(Data begins)
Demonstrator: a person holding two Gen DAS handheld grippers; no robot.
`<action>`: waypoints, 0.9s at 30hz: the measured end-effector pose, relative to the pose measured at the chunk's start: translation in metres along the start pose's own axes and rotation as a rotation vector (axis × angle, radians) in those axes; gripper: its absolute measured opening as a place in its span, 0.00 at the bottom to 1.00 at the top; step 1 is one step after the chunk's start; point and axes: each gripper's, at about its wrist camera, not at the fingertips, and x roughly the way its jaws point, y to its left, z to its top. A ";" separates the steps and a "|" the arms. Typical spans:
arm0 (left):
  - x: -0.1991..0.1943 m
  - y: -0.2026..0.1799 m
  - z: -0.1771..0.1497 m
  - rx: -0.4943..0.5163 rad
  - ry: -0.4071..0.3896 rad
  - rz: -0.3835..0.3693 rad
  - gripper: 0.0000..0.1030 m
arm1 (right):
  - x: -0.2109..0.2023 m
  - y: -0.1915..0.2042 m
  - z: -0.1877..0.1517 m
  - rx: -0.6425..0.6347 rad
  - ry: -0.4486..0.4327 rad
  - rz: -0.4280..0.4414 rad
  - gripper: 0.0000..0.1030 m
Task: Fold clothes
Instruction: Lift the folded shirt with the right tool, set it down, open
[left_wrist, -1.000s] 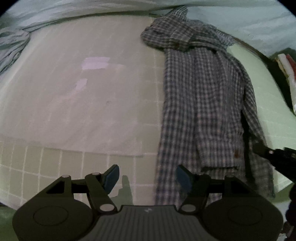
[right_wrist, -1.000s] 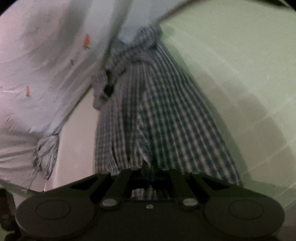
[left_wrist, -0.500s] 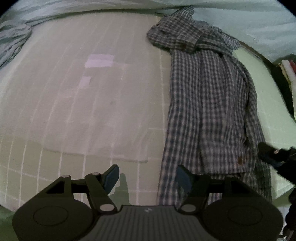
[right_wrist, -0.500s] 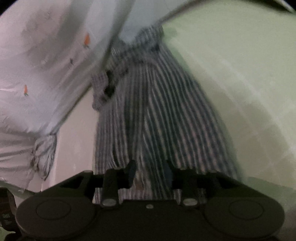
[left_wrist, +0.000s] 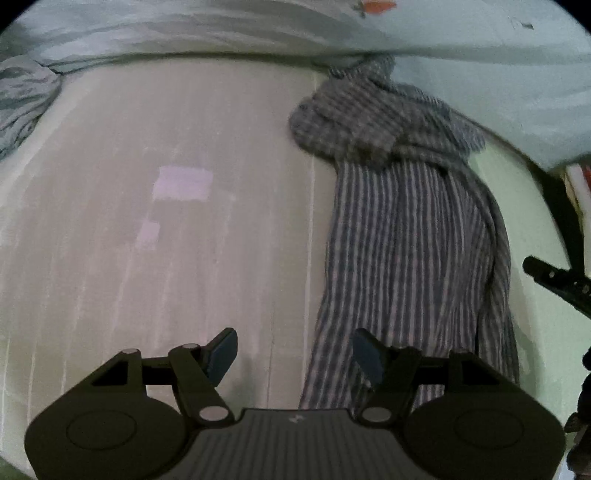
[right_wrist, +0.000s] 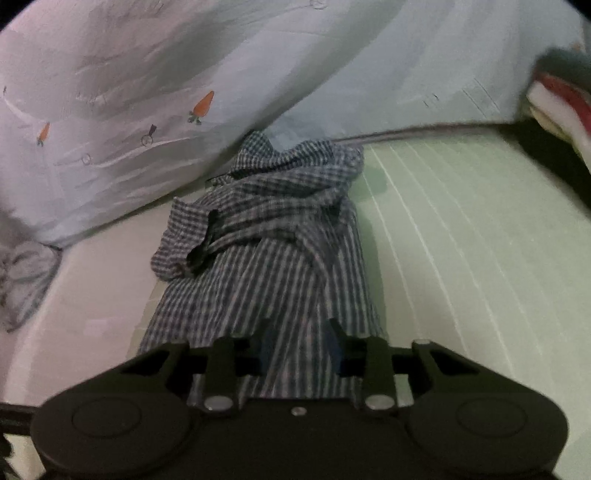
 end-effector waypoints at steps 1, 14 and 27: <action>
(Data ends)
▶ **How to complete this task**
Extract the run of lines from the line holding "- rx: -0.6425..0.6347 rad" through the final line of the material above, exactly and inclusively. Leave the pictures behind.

▶ **Answer section**
  - rx: -0.6425..0.6347 rad
  - ry: -0.4486..0.4327 rad
  - rz: -0.4280..0.4414 rad
  - gripper: 0.0000..0.1030 m
Task: Fold clothes
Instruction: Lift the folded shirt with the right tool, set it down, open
[left_wrist, -1.000s] 
[right_wrist, -1.000s] 
[left_wrist, -0.500s] 
[right_wrist, -0.500s] 
[left_wrist, +0.000s] 
[right_wrist, +0.000s] 
 end-effector waypoints at steps 1, 14 and 27: <action>

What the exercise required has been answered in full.